Un projet touristique qui propose d’intervenir de manière durable dans le Cerro Venezuela, patrimoine naturel de l’État d’Anzoátegui, vise à promouvoir et à préserver la biodiversité de ces espaces urbains situés dans le secteur Colinas del Neverí à Barcelone.
Le but est en premier lieu de reboiser ce « monument naturel » qui sert de poumon vert aux villes de Lechería et de Barcelone, et de compléter les routes d’accès et de construire un belvédère en bois, « qui n’implique pas beaucoup d’intervention sur la colline ». comme l’a annoncé le maire Sugey Herrera lors d’une rencontre avec les habitants de la commune José Antonio Anzoátegui.

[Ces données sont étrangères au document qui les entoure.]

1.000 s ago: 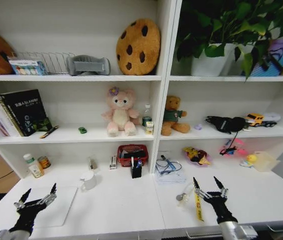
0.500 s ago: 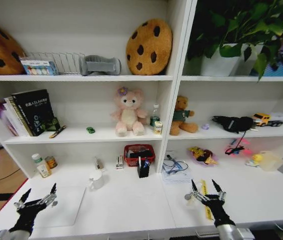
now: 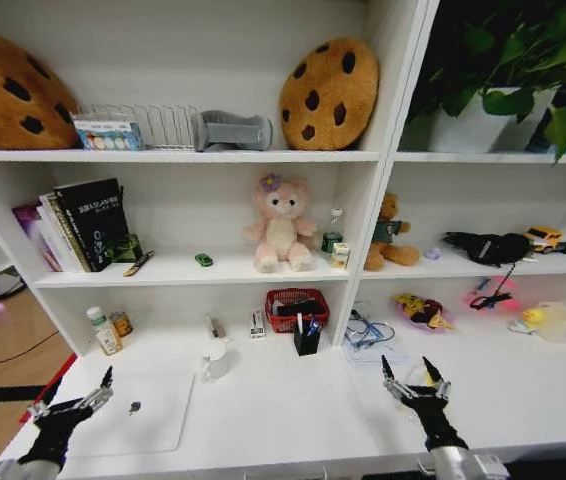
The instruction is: Organize the objects on the table.
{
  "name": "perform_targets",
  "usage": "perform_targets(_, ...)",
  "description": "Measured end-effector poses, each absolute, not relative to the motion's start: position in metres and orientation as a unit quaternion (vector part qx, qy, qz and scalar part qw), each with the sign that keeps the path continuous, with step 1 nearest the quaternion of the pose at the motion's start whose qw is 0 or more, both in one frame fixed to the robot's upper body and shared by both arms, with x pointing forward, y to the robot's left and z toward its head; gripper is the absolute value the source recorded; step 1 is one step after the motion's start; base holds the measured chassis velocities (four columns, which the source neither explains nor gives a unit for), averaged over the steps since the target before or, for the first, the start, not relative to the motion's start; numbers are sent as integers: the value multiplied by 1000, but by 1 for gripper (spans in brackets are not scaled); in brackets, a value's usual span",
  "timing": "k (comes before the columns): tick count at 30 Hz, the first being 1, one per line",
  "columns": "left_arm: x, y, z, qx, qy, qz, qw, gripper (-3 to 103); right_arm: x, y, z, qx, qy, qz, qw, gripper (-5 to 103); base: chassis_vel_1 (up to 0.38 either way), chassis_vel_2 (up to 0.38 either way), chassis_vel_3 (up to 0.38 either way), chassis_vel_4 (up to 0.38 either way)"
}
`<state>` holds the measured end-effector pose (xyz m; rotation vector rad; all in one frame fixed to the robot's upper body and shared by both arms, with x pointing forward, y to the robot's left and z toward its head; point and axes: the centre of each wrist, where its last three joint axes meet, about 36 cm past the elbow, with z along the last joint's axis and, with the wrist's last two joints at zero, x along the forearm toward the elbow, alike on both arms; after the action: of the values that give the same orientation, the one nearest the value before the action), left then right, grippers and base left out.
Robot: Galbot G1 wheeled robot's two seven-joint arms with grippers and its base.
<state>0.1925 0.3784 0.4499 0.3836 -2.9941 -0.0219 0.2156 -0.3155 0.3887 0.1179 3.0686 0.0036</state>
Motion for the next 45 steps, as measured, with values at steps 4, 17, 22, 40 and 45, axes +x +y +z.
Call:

Le président local a expliqué que l’exécution du projet se fera par l’intermédiaire de la Corporation municipale du tourisme, avec l’accompagnement de l’Institut national des parcs (Inparques), Fundapatrimonio et d’autres organisations environnementales pour obtenir des accords sur l’environnement, juridique, touristique, en pro de le secteur et l’environnement, qui formeront un comité.
De même, Herrera a annoncé que les chutes de pierres présentes sur le lieu seront prises en charge et que les études de sol nécessaires seront réalisées, en collaboration avec un groupe de spécialistes et le pouvoir populaire, à travers la formation de groupes de travail.
Le chef local a souligné qu’une autre priorité est la protection au sommet de la colline et qu’en collaboration avec la Chambre municipale et la Sindicatura, des mises à jour seront proposées pour empêcher l’atteinte à la diversité environnementale du monument.
Monument naturel à la portée de tous
Le parc Cerro Venezuela, d’une superficie de 19,3 hectares, est facilement accessible avec des pentes douces qui sont utilisées pour les promenades, avec une végétation abondante et a été classé comme une oasis à mettre en valeur dans la capitale de l’État d’Anzoátegui.
Dans ce centre verdâtre, environ 80 espèces de plantes ont été observées, dont huit espèces de cactus et de palo sano, qui sont protégées par la législation environnementale au Venezuela et dans le monde.
En outre, 33 espèces d’oiseaux, 9 espèces de reptiles, 3 espèces de mammifères, 4 espèces d’amphibiens, 20 espèces de papillons et 4 espèces de libellules, mais aussi des fourmis, des abeilles, des sauterelles et des guêpes abondent, ce qui en fait « un réservoir de vie ». dans toute sa splendeur ».
Pour la biologiste, chercheuse à l’Institut vénézuélien de la recherche scientifique (Ivic) rattaché au ministère de la Science et de la Technologie, Laurie Fajardo « cette forêt basse sèche est dans un très bon état de conservation, elle contient une bonne partie de l’arbre et de l’arbuste espèces typiques de ce type d’écosystème.
Le directeur de l’herbier Ivic, le botaniste Ángel Fernández, a également visité la colline avec une équipe multidisciplinaire d’experts, affirmant que les découvertes étaient exceptionnelles.
Fernández a expliqué que les efforts mondiaux se concentrent sur la conservation de la biodiversité, il a souligné que le Peltophorum Acutifolium est présent dans cette forêt, un genre végétal de jusqu’à 25 mètres qui est endémique au Venezuela (il ne pousse que dans cette région du monde). et le Palo Sano qui, lorsqu’il fleurit, remplit la colline de fleurs jaunes.